Ezra has a post on the new plan to convert the preferred shares in banks bought with TARP funds into common equity; he gets the policy debate right but fudges a little on the politics. First, what it all means:
This entails some new risk for the taxpayer. The preferred shares acted much like a loan. So long as the bank was solvent, we were pretty sure to be repaid. Equity isn't like that. If the bank limps along, and we want to cash out our equity at some point, we may well lose money on the deal. The point of dispute between folks like [Paul] Krugman and folks like [Felix] Salmon is whether you think the preferred shares that the government previously held were more like loans or more like equity. If the market was indeed treating them as equity, then this won't increase capitalization much. If it was treating them as the equivalent of bonds, as Salmon suggests, then it well might. The answer, in theory, will come clear soon enough.
One thing to note in the above is "so long as the bank was solvent, we were pretty sure to be repaid." Critics of this move like Krugman and others are convinced the banks are insolvent, so it seems an equity stake just takes us closer to seizing the banks for a government-mandated restructuring. Salmon's take seems to put this move in the perspective of the administration's continuing efforts to help the banks limp to solvency while avoiding both the high up-front costs of recievership and the needed task of radically restructuring the financial industry.

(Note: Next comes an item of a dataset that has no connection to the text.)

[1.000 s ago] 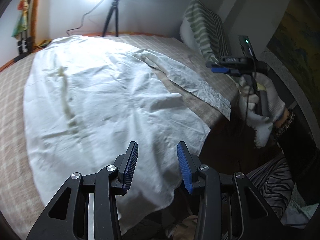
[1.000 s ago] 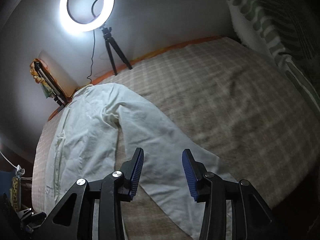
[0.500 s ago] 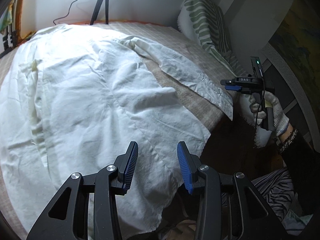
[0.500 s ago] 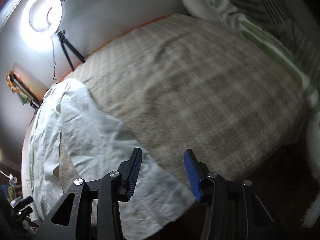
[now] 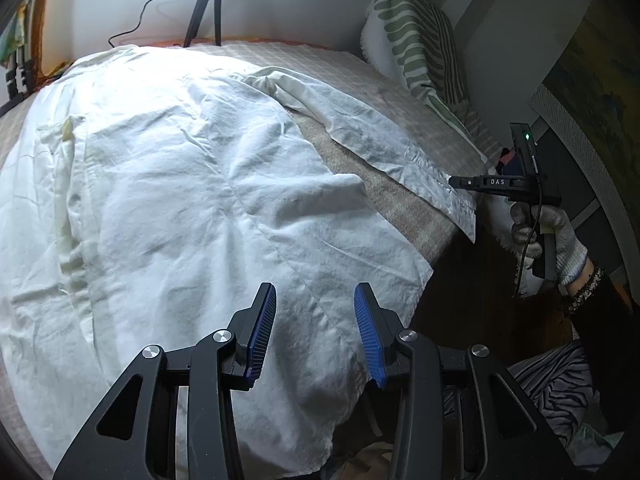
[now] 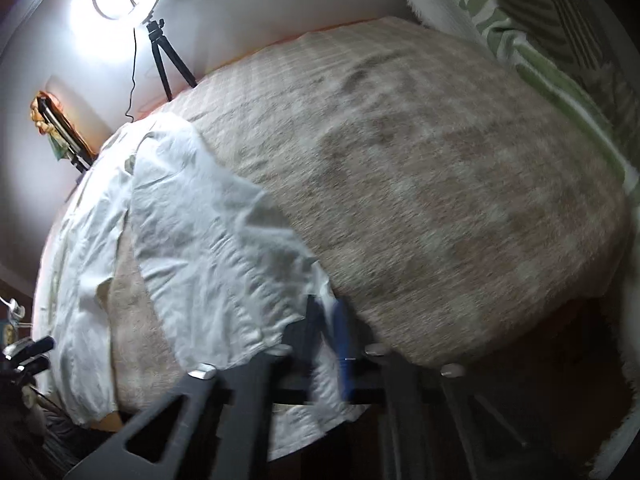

Back to Ezra's post. He writes that "when the story of all this is written, the amount of effort the administration expended finding clever ways to avoid Congress will play a starring role." This is backward. In this case, the administration isn't finding a clever way to avoid Congress; Congress is trying to avoid the huge expenses that would come with either a) taking insolvent banks into receivership or b) adding additional funding to the TARP. It's not as though Congress has a better idea about what to do in response to the financial crisis and the administration is avoiding it; almost all congressional attention to TARP has been focused on putting greater oversight on funds already allocated and questioning the current plan's efficacy. Nor is this a case of the administration trying to avoid the oversight mechanisms Congress is pushing. Instead, the dynamic at play here is such that, when the story of all this is written, the amount of effort the administration expended finding clever ways to extend their limited rescue funding -- perhaps at the expense of a quicker recovery -- will play a starring role.